#### TASK PROMPT
Copy each line below containing "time".

Collected data entries
◇ ◇ ◇ ◇

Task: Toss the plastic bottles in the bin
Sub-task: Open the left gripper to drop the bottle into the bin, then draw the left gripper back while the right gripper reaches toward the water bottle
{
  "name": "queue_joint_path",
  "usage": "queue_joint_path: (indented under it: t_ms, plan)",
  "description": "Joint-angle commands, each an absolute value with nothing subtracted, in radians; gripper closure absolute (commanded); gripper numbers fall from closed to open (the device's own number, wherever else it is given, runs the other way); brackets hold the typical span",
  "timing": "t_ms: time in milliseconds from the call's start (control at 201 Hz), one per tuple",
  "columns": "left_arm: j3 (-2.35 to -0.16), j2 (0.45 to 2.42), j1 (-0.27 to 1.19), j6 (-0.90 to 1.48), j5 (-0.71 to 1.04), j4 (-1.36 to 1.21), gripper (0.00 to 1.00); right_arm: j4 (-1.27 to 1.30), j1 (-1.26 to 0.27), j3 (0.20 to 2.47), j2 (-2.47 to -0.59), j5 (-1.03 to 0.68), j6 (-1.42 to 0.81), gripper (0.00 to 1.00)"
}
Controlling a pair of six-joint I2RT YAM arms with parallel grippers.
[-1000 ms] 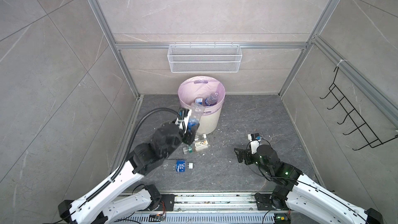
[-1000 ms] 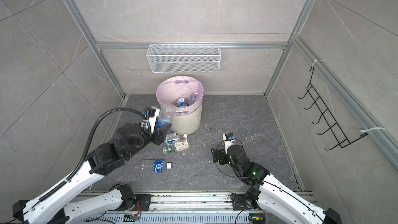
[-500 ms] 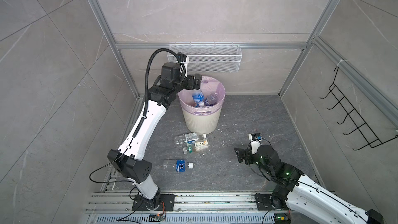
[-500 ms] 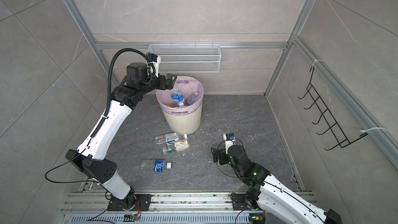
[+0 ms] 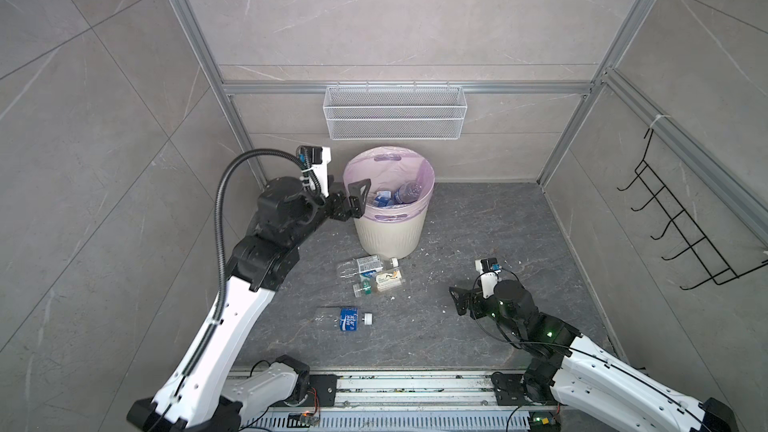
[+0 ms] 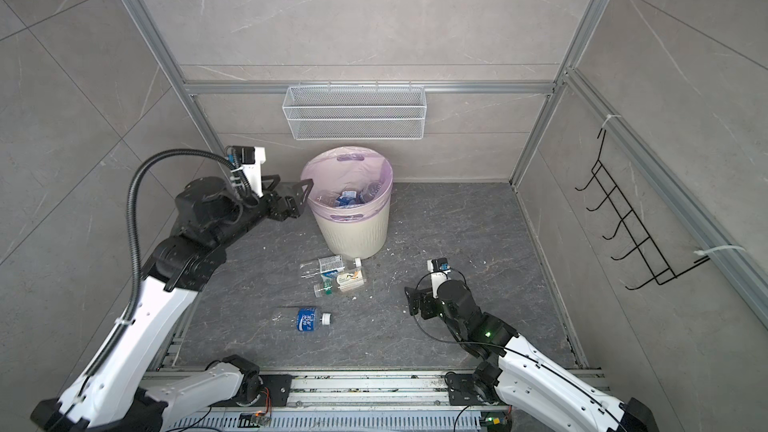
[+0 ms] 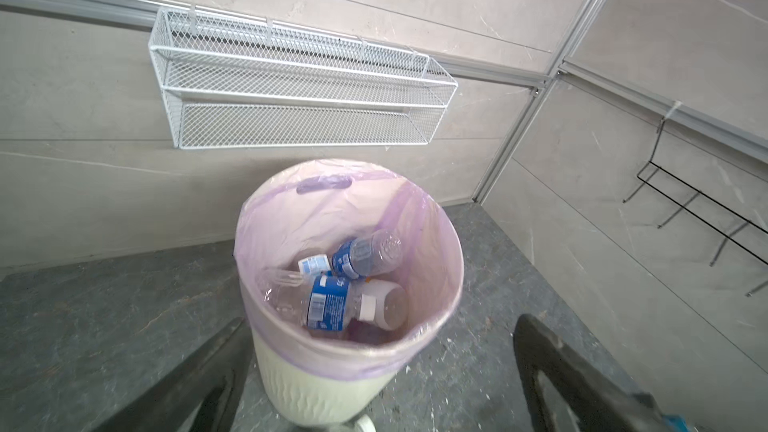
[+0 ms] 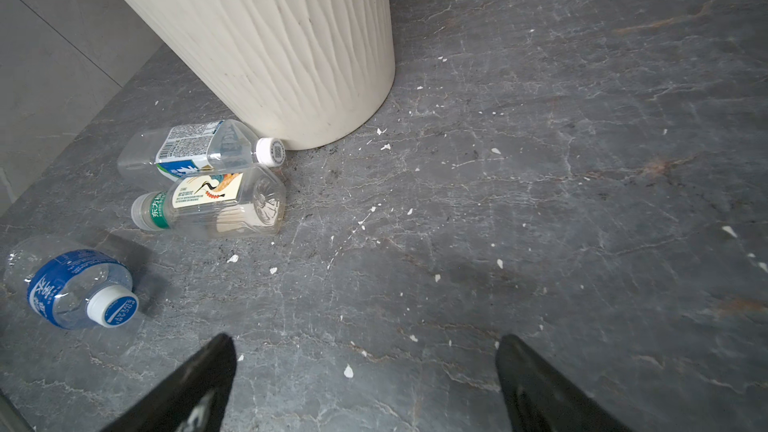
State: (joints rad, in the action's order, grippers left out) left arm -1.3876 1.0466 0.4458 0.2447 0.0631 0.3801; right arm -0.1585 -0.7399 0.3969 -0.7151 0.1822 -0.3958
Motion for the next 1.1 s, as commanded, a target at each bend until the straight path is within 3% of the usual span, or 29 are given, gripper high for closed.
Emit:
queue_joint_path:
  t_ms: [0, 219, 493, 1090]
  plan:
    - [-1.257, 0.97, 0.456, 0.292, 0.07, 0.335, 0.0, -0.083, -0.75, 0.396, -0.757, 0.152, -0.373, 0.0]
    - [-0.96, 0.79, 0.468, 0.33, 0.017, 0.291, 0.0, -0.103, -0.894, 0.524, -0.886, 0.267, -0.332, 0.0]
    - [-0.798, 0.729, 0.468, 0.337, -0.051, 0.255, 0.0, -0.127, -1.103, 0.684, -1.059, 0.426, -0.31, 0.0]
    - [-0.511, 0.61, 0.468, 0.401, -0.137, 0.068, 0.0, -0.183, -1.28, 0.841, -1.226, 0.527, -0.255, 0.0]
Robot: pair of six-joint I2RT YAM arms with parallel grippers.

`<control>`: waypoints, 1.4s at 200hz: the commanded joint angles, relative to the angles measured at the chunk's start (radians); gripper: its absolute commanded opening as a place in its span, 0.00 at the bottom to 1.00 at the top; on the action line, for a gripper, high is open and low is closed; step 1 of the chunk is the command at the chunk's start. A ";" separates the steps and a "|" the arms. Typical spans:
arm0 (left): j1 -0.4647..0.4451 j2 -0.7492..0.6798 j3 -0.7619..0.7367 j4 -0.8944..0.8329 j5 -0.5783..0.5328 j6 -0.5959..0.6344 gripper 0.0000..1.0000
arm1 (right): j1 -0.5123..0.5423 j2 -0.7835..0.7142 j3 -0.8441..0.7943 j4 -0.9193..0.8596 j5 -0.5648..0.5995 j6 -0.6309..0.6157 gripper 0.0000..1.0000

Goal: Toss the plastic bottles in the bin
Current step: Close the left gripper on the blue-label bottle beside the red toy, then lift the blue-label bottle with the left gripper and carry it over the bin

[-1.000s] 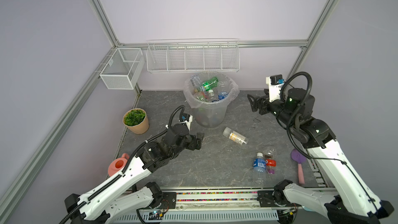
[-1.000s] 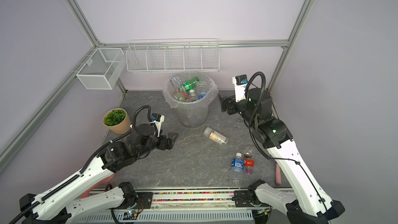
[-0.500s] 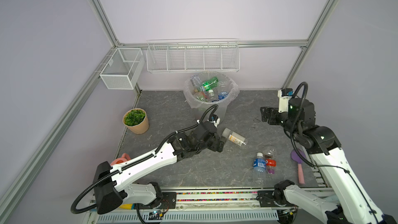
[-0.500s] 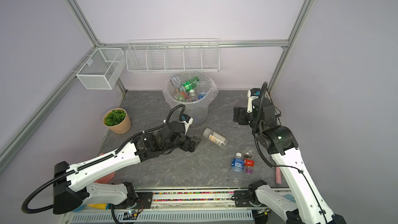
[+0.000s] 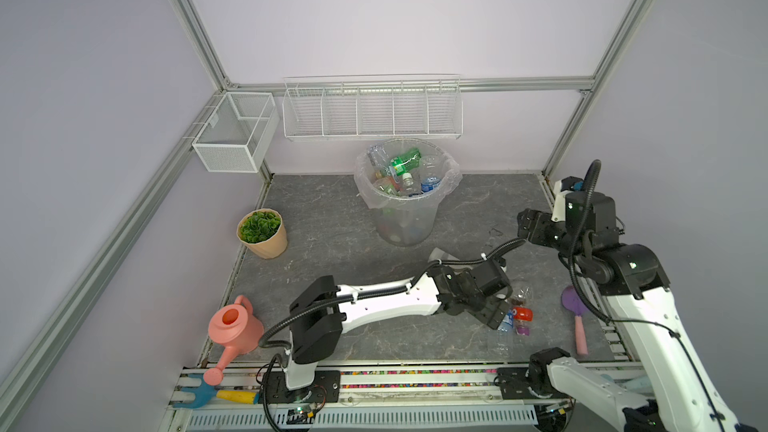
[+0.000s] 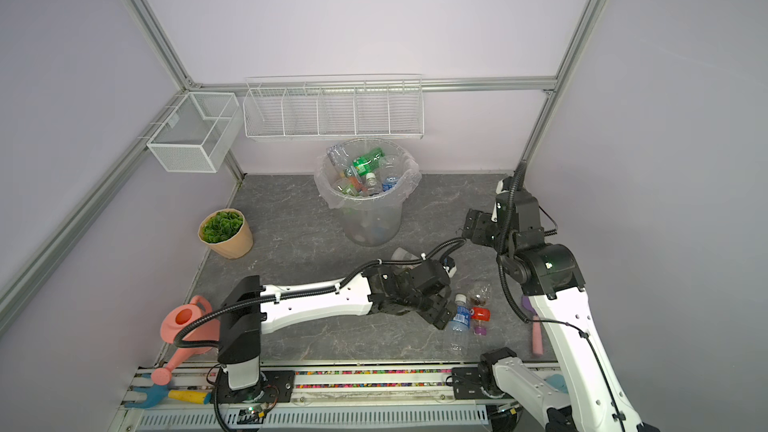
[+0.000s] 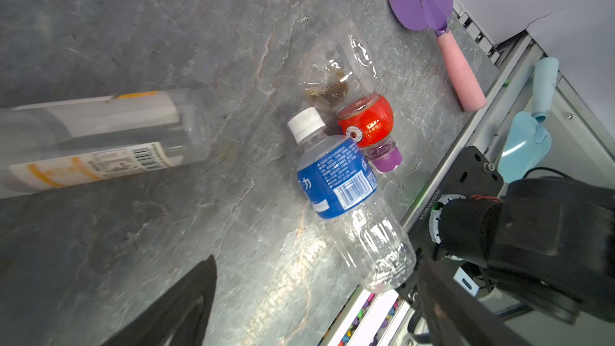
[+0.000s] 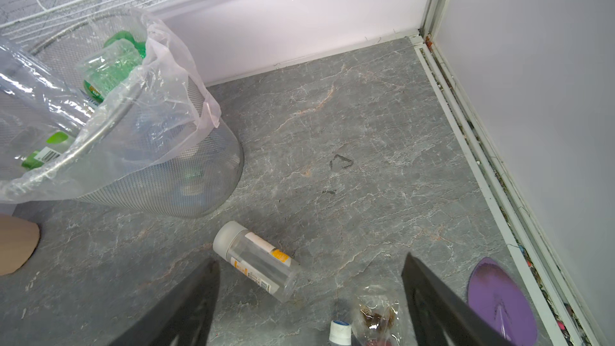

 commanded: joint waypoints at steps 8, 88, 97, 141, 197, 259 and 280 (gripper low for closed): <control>-0.019 0.092 0.105 -0.088 0.045 -0.025 0.94 | -0.023 -0.053 -0.020 -0.014 0.022 0.029 0.88; -0.051 0.274 0.268 -0.153 0.076 -0.094 0.90 | -0.047 -0.120 -0.028 -0.005 0.045 0.058 0.88; -0.053 0.289 0.281 -0.161 0.075 -0.104 0.90 | -0.047 -0.121 -0.028 -0.005 0.045 0.059 0.88; -0.059 0.346 0.331 -0.199 0.055 -0.132 0.86 | -0.048 -0.135 -0.031 0.000 0.049 0.064 0.89; -0.059 0.383 0.336 -0.248 0.025 -0.138 0.78 | -0.046 -0.147 -0.032 0.002 0.062 0.056 0.89; -0.054 0.305 0.269 -0.279 -0.053 -0.144 0.50 | -0.046 -0.159 -0.048 0.010 0.056 0.058 0.88; -0.042 0.249 0.229 -0.277 -0.081 -0.141 0.46 | -0.047 -0.163 -0.052 0.010 0.058 0.058 0.89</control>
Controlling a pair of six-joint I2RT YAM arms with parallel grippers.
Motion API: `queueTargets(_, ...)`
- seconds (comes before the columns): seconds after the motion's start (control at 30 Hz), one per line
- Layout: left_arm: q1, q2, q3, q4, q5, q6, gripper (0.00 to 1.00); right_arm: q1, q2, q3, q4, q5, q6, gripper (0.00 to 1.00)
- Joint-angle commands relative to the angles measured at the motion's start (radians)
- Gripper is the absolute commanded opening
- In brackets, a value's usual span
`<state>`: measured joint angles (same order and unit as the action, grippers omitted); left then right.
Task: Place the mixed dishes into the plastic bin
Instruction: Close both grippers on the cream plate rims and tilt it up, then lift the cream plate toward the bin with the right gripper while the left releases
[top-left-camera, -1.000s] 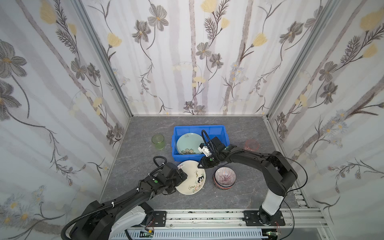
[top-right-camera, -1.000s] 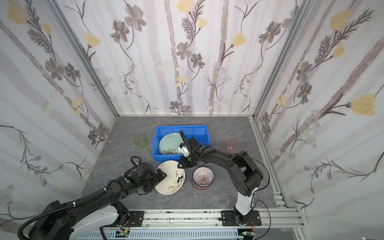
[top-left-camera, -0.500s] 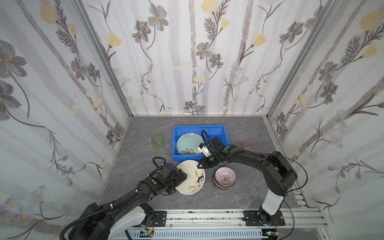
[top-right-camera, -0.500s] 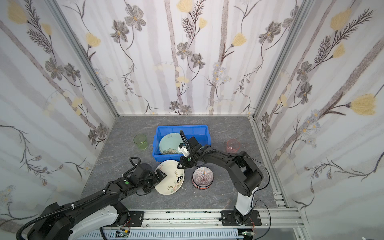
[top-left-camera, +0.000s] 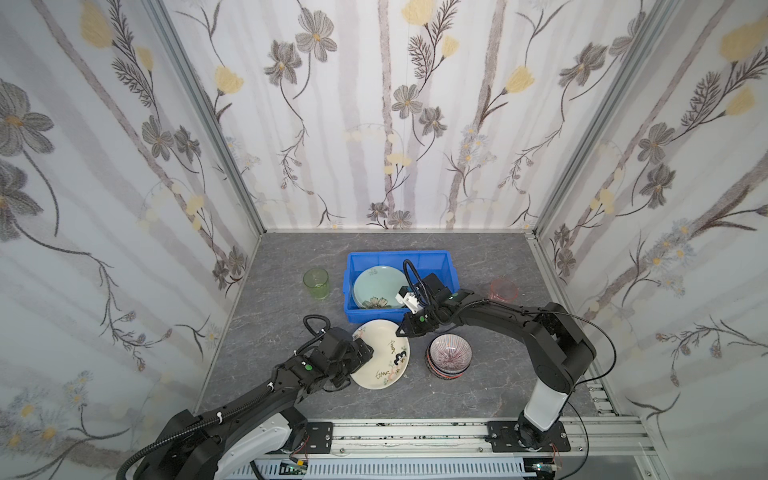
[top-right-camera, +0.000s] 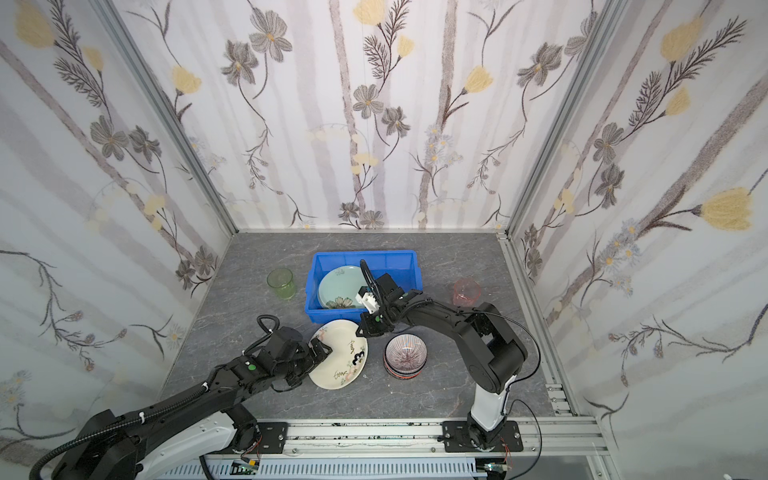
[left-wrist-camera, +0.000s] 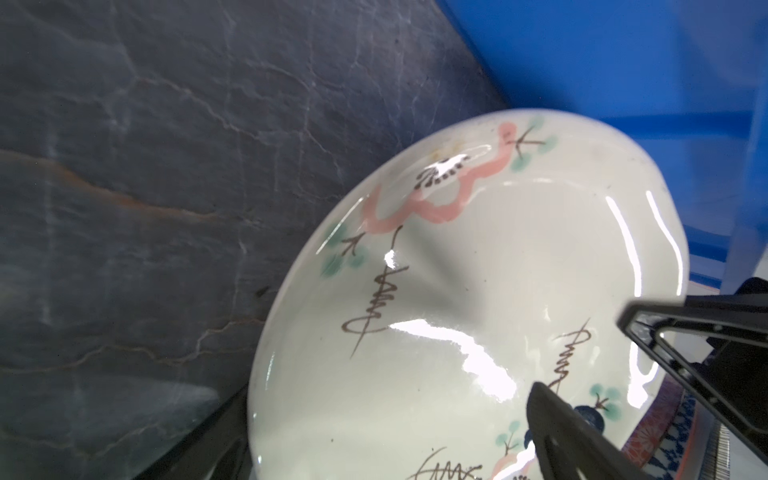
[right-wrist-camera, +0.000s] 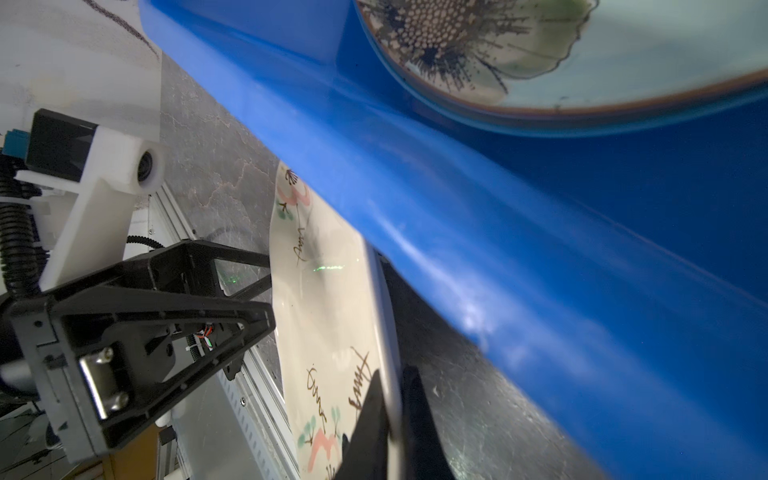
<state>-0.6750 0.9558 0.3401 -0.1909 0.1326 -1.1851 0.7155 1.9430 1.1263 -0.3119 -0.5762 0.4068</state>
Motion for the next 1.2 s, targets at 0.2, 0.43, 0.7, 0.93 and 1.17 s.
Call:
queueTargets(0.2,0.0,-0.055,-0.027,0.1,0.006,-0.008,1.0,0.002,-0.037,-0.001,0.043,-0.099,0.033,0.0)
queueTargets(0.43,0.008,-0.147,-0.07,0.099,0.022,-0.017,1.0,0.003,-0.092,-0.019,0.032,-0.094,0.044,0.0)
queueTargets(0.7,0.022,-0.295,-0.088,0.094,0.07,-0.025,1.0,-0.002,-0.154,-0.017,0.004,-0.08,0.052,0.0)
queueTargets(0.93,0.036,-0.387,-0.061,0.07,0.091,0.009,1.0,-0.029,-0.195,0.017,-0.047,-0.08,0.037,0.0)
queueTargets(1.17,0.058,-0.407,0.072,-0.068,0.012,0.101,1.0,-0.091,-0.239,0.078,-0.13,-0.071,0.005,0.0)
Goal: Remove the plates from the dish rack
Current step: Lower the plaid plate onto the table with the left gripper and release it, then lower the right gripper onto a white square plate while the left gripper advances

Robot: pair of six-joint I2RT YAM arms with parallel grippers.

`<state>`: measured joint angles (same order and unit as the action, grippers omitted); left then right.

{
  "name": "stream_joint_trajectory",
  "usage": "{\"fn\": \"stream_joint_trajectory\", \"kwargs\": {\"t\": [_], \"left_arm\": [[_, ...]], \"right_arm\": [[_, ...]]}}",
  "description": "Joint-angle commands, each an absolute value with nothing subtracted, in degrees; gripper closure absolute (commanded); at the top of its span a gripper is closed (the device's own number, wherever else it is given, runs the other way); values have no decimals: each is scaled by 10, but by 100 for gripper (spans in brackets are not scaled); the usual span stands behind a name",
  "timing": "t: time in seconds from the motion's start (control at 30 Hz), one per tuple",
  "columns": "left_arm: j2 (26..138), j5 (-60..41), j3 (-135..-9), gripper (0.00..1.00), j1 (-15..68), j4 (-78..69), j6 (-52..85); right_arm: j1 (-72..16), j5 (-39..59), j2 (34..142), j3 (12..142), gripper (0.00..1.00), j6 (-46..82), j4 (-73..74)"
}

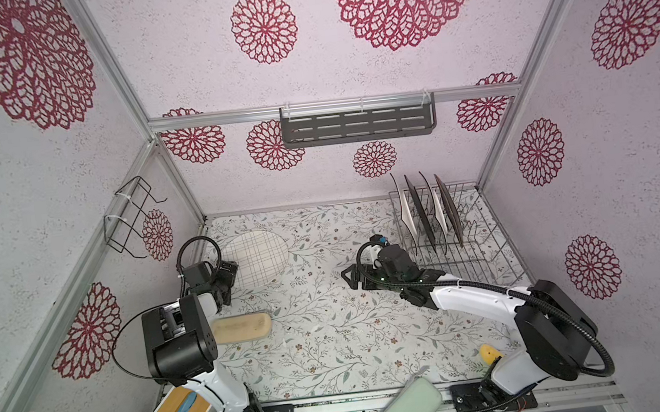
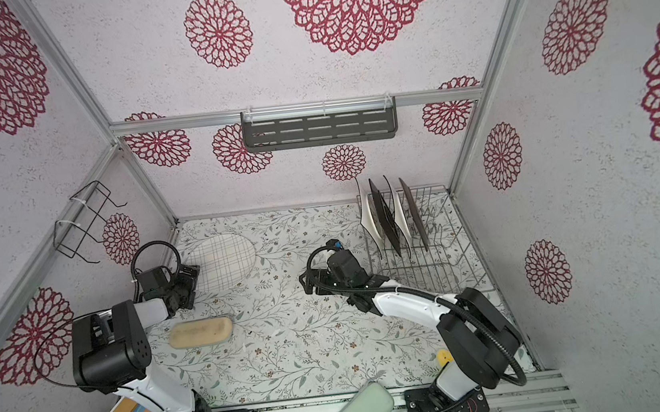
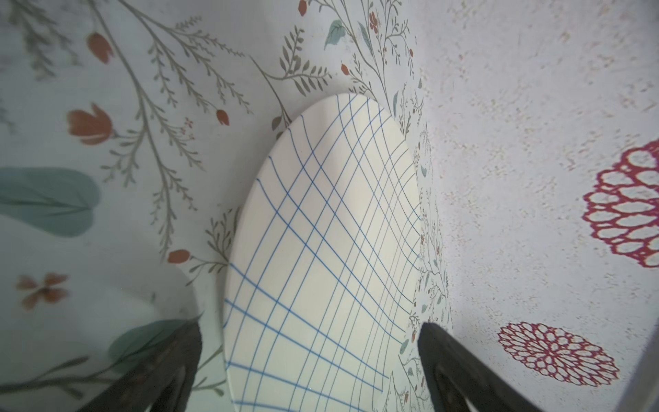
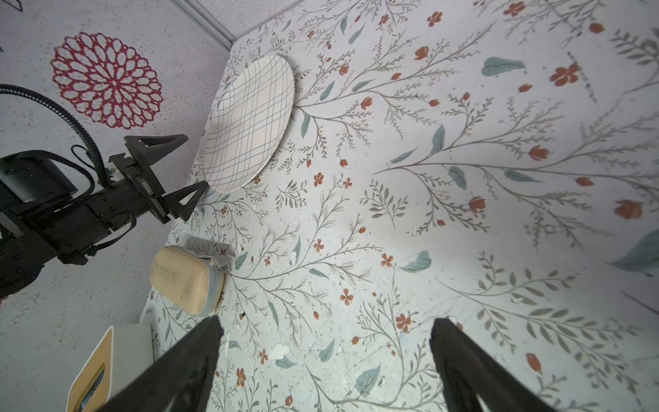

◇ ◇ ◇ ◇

#### YOUR SOLUTION
  "timing": "t_ms: time in milliseconds from the call's start (control at 201 Hz), one per tuple",
  "timing": "t: time in seconds from the motion's start (control at 30 Hz), one per tuple",

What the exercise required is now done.